CN213576172U - Gas utensil combustor nozzle sound attenuation structure - Google Patents

Abstract

The utility model discloses a nozzle silencing structure of a gas appliance burner, which comprises a nozzle, an ejector pipe in matching connection with the nozzle, a burner body in matching connection with the ejector pipe, and a silencer arranged outside the nozzle and the ejector pipe; the silencer comprises a silencer shell and a silencer body which is connected with the silencer shell in a matching mode; the inner cavity of the silencer shell forms a combustion air channel; the combustion-supporting air channel is communicated with the inner cavity of the injection pipe. The utility model discloses the structure is used for behind the nozzle structure of gas utensil, provides combustion air through the semi-enclosed combustion air passageway that has the amortization body to the combustor, prevents the propagation of noise to under the prerequisite that does not influence the combustion effect, realize the noise reduction to the noise source and handle, more friendly to the user, gas fireplace can obtain more extensive use, and simple structure, simple to operate are applicable to the noise reduction of the nozzle noise of most of gas fireplaces and handle.

Description

Gas utensil combustor nozzle sound attenuation structure

Technical Field

The utility model relates to a gas fireplace technical field, concretely relates to gas utensil combustor nozzle sound attenuation structure.

Background

As a heating device using clean energy, a gas fireplace not only can provide sufficient heating effect, but also can provide real flame for viewing and enjoying compared with a heater (such as a wall-mounted stove), and is popular with consumers.

At present, a burner on a gas appliance generally comprises a burner body for emitting fire and a nozzle for jetting gas, and the gas jetted from the nozzle can pass through a section of injection channel before entering the cavity of the burner body.
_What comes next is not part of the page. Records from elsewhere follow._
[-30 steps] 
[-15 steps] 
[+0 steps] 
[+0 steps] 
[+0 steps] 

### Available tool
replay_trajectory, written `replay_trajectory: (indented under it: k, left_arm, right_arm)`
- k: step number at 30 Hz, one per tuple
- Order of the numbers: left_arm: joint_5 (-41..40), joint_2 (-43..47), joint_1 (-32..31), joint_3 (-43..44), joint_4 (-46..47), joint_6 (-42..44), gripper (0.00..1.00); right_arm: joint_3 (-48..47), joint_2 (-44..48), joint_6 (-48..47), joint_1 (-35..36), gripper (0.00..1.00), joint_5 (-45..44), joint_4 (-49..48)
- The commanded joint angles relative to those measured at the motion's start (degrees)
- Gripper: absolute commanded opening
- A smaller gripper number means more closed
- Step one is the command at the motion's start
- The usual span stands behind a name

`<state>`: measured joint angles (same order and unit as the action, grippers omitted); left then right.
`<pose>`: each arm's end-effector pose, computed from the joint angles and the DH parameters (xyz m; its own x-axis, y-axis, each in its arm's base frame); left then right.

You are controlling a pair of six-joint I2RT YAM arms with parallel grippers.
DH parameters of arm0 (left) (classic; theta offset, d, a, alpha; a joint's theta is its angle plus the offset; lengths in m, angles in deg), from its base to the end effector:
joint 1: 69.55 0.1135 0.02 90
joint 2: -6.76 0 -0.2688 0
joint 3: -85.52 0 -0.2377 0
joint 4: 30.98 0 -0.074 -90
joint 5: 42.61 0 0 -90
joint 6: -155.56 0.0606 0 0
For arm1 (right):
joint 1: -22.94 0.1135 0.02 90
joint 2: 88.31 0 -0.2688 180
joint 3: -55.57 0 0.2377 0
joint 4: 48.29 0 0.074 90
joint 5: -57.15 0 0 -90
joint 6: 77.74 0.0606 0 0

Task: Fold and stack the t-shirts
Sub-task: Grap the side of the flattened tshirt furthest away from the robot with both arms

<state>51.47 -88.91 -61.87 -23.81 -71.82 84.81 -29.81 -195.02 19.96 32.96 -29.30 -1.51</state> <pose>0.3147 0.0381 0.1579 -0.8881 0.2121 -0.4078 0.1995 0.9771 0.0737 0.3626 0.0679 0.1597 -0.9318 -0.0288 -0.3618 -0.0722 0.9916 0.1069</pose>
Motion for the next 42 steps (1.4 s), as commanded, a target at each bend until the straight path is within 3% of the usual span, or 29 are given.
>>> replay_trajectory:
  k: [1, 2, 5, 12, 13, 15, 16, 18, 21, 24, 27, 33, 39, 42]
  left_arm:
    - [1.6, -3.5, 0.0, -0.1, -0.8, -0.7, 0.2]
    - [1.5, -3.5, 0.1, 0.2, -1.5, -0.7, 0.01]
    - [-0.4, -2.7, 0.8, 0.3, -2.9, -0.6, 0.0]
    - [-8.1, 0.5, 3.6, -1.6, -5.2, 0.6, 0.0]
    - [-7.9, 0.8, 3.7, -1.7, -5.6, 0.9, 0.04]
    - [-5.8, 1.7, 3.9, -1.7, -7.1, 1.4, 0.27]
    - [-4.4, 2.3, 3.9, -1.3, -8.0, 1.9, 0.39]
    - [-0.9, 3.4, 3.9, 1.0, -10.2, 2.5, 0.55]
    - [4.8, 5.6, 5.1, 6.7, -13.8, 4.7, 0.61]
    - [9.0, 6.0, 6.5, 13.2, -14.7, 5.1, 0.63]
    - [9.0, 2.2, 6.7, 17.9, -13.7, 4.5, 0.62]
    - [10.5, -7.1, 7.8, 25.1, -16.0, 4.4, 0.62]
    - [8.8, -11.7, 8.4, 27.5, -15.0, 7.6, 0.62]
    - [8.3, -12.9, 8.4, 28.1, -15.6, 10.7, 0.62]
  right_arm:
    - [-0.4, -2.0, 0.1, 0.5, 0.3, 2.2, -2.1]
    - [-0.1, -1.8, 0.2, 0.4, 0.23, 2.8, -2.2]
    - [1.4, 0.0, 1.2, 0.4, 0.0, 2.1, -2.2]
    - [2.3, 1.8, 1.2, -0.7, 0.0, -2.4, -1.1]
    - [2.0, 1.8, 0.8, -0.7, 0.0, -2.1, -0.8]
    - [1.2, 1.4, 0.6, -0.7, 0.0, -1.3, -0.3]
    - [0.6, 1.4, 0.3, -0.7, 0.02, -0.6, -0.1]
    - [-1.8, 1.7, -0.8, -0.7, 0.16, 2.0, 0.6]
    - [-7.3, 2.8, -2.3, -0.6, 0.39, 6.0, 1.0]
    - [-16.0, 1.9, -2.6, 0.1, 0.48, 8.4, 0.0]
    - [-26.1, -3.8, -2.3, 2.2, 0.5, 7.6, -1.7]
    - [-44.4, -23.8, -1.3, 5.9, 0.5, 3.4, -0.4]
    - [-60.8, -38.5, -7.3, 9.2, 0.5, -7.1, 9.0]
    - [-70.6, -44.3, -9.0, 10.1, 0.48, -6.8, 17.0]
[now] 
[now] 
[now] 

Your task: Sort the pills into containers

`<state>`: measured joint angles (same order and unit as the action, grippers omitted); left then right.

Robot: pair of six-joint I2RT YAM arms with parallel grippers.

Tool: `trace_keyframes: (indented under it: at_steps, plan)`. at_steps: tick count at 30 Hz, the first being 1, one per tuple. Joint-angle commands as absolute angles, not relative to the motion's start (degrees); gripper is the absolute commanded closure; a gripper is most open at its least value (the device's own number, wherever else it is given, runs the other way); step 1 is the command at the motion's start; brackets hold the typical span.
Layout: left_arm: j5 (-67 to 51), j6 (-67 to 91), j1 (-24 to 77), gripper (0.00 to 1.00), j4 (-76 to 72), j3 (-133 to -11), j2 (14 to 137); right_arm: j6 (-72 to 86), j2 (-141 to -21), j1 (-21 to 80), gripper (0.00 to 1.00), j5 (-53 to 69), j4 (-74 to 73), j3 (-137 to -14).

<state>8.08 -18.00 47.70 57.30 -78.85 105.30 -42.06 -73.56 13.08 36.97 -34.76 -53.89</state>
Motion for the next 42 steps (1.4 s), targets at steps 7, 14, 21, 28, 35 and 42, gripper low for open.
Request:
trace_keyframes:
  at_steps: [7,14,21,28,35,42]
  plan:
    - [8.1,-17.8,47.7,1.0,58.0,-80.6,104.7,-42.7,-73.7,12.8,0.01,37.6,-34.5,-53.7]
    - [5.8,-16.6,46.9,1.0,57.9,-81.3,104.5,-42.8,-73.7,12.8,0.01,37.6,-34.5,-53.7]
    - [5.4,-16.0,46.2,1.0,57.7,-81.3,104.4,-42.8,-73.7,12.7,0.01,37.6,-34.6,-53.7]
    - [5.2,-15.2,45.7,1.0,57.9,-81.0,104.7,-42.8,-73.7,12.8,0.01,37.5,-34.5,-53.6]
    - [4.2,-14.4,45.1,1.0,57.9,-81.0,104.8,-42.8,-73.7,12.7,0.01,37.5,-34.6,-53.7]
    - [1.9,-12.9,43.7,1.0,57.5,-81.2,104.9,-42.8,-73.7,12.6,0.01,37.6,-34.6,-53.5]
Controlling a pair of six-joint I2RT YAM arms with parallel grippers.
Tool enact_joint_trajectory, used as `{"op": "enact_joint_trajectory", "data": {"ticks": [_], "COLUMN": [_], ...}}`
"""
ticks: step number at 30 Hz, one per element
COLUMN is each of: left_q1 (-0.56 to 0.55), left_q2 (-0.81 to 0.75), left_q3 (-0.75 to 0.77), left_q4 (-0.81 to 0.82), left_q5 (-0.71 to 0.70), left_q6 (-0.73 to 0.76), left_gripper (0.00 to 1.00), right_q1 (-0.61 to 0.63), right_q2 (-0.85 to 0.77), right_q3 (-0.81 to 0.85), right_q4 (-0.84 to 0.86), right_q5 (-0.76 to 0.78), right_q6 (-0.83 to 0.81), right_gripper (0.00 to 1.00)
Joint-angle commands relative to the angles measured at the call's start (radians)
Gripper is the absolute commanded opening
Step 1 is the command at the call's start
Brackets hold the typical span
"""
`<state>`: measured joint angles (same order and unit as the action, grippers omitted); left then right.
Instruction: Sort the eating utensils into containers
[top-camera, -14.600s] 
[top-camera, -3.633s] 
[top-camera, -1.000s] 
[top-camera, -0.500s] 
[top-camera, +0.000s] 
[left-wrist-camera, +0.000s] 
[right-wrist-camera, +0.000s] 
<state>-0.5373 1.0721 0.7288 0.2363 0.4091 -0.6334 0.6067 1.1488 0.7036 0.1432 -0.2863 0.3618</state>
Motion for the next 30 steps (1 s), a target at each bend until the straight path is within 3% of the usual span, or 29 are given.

Because the gas of nozzle spun is the state of high-pressure injection, under its high-speed motion, because venturi effect can attract the air entering around the nozzle and draw and penetrate the passageway, thereby mix as combustion-supporting air and carry out the doping with the gas, follow again and penetrate inside the cavity of passageway entering combustor body, carry out combustion-supporting burning.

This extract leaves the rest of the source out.